Olá,
diário! Talvez esse tenha sido o domingo mais chuvoso por qual eu já tenha
vivido. Não porque estivesse chovendo (realmente estava), mas, pelo menos para
mim, a chuva sempre teve essa outra conotação. Os dias são cinzas, as pessoas
se enrijecem, a água, que traz coisas do ar, torna-se impertinente.
Um filósofo, não sei exatamente
qual, disse que pensar é uma ato sofrível, que requer a dor. Em dias cinzas,
refletir é um castigo. Um ato vital. Poder-se-ia dizer que divino. A reflexão
nos dias chuvosos age como deus, de forma onipresente e onisciente. Não há onde
se esconder, nem palavras suficientes para enganar ou persuadir a sua própria consciência.
Eu sofri pensando que ninguém nesse mundo, um dia, por mais íntimo que seja,
poderá vir a conhecer as profundezas do meu ser. Neste domingo de chuva e
corpos enrijecidos eu descobri, na verdade refleti e cheguei à conclusão que
ser bom é algo impossível de se conseguir. Eu venho me dedicando, meu pequeno
diário! Tento tomar as decisões mais sensatas, mais racionais. E o coração?,
pergunto-me. O que faço do meu coração? Sempre entendi que a bondade deveria
partir do coração: errado. A ideia de bondade, em si mesma, é errada. Não se
pode definir a bondade, ela não é papável, ela não se faz enxergar por todos. Uma
decisão meritória é, ao mesmo tempo, triunfal e pungente. Refleti e me senti
forçado a concluir que durante toda a minha vida nada mais fui do que um grandessíssimo
filho da puta.
Tenho um irmão usuário de crack.
Ponto final. Não sei o que vem depois deste ponto, mas o texto precisa seguir o
seu curso. Um ponto final tem a função bondosa de, apenas, delimitar as
sentenças. O que a bondade deveria se perguntar é “e o que vem depois do ponto
final?”. Eu caminhava pelas ruas, debaixo da garoa fina, só, num ermo de casas
palpitantes. As pessoas, naturalmente, estavam encerradas dentro de seus lares
a se protegerem da chuva, indiferentes aos usuários de crack da cidade. Minhas
pernas me levavam por ruas conhecidas, ruas que fazem parte das profundezas do
meu ser, muito faltava para que minhas roupas ficassem inteiramente ensopadas.

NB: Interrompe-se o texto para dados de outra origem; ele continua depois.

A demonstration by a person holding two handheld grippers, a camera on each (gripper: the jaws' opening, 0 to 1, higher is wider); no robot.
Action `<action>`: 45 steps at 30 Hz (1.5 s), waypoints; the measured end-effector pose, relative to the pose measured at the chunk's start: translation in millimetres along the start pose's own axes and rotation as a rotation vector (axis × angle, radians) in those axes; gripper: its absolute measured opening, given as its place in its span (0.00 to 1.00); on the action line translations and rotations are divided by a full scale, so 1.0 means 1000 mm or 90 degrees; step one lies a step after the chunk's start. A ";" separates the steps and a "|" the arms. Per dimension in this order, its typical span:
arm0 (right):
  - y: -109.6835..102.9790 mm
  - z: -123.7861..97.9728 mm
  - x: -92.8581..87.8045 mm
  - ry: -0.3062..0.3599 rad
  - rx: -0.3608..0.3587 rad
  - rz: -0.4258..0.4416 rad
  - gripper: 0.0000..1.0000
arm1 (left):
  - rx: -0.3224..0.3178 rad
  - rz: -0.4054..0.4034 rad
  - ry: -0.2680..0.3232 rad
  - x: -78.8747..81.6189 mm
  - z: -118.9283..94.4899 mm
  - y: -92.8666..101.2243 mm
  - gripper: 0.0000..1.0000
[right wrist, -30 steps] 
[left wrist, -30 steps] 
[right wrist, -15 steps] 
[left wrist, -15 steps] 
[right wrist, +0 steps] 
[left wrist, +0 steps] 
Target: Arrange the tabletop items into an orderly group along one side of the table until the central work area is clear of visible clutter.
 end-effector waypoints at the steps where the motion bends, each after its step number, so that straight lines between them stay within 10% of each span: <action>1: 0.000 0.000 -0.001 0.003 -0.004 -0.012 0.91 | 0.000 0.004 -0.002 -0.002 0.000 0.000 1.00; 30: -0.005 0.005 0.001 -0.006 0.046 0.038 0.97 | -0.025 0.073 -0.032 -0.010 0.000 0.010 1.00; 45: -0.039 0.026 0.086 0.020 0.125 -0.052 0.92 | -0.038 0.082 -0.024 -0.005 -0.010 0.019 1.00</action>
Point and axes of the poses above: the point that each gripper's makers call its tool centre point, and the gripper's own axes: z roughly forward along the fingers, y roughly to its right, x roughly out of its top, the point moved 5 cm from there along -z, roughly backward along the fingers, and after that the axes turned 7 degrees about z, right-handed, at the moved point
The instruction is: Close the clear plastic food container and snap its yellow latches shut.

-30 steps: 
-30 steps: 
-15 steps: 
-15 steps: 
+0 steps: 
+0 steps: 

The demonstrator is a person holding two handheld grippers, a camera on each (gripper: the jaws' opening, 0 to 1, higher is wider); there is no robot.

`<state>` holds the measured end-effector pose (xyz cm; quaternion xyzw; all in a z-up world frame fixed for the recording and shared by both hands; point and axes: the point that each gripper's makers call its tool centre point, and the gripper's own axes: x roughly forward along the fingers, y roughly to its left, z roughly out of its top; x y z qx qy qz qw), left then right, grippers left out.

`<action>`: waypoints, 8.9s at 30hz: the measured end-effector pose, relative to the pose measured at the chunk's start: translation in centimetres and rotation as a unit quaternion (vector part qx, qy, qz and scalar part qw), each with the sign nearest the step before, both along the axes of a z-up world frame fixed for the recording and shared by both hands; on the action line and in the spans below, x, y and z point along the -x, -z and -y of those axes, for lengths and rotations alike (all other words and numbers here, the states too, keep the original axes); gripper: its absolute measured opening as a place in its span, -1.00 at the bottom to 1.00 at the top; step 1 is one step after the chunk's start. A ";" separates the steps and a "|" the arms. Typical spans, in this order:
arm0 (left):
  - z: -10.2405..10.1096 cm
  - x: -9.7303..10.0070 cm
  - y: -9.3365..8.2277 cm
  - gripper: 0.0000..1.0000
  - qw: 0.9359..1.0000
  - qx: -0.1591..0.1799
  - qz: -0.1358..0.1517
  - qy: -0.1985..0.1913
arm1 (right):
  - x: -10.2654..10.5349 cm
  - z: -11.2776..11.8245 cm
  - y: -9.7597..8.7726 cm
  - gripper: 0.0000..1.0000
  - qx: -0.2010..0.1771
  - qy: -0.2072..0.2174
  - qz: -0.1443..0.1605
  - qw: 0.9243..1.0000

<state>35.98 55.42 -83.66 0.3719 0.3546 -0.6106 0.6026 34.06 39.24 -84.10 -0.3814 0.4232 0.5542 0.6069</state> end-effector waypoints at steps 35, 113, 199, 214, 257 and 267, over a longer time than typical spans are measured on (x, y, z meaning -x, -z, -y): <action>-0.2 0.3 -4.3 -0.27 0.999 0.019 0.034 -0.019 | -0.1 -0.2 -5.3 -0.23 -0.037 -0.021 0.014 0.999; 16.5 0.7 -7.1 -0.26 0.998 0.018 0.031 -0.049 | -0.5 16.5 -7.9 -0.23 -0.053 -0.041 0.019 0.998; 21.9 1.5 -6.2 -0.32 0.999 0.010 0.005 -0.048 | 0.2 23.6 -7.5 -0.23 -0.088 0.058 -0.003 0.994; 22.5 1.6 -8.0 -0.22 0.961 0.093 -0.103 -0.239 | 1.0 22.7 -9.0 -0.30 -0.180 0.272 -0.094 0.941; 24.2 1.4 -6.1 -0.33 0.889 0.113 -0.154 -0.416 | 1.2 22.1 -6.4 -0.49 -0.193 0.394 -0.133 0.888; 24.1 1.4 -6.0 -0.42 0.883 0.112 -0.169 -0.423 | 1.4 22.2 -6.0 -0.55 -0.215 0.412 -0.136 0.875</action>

Se agora escrevo, faço-o para tentar encontrar o momento exato que cheguei a
conclusão sobre a bondade inexistente. Seria saudável que todos fizessem o
mesmo. Dediquemo-nos a entender o fio condutor de nossa existência, querido
diário. Eu pensava em meu irmão e no que ele poderia estar fazendo. Será que
chovia onde ele estava? Nesse mesmo instante das reflexões lembrei que ele
sempre fora um cara bom.
É angustiante imaginar que vivemos
cercados de pessoas, algumas poucas que honradamente chamamos amigos. Durante
toda a minha vida tive amigos, todos temos. Temos todos, amigos. Amigos, meu
diário, todos temos. Nem bons, nem ruins, apenas amigos. Amigos são palpáveis,
podemos tocá-los e, por vezes, sentir as suas dores. Percebemos quando enrubescem.

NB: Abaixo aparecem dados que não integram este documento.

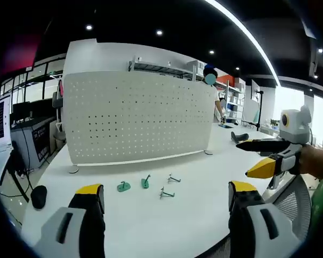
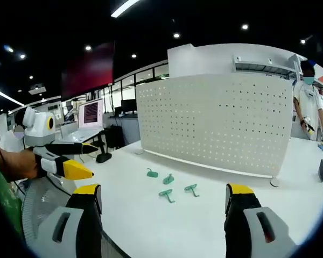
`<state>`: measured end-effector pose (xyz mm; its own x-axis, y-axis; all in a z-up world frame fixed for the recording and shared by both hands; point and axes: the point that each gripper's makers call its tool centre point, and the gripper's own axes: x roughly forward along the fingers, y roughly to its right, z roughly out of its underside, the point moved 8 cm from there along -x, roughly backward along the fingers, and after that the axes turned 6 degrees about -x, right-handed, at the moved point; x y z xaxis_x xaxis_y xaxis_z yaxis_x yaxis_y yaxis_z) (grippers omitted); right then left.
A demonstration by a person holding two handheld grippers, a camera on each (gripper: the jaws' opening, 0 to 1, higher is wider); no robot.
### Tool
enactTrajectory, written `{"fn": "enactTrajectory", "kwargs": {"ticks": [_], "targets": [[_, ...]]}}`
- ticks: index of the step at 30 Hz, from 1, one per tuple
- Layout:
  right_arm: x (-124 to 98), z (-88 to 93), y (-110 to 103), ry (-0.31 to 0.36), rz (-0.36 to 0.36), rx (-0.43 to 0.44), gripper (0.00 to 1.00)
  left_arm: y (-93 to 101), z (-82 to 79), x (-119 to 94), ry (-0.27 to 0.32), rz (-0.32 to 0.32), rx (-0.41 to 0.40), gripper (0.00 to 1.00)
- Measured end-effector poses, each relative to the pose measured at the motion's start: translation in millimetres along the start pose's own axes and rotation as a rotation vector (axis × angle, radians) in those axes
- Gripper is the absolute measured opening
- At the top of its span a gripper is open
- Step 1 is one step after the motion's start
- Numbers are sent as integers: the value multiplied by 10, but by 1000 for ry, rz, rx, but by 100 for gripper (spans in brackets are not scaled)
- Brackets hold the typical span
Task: Insert the hook assembly into the mounting plate slot until the hook locks in place.
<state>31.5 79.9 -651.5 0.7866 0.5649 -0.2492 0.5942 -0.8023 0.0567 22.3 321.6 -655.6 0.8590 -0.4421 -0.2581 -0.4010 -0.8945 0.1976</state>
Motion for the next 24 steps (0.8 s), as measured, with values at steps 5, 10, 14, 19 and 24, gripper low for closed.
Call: {"fn": "enactTrajectory", "kwargs": {"ticks": [5,10,14,19,24], "targets": [[11,10,2,-5,-3,0,98,-13,0,4,-1,-6,-3,98],[30,6,7,-6,-7,-1,98,-18,7,7,-4,-8,-2,97],[44,4,9,-7,-9,-1,97,-25,17,13,-7,-9,-4,97],[46,10,11,-10,-7,-1,97,-35,16,25,-11,-9,-1,96],[42,20,19,-12,-3,4,97,-29,11,57,-19,-4,6,96]]}}
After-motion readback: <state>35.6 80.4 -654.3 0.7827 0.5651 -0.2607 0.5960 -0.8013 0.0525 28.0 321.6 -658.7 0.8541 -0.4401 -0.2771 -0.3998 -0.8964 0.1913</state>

Vislumbramos os sorrisos largos e resplandecentes. Não há bondade nisso, aliás,
não há nada de abstrato nos amigos, há os vícios e as virtudes próprias de cada
um, mas não há áureas, nem auréolas.
Em algum lugar da cidade, enquanto
eu sofria a caminhar pela chuva, esvaia-se a vida de um cara bom.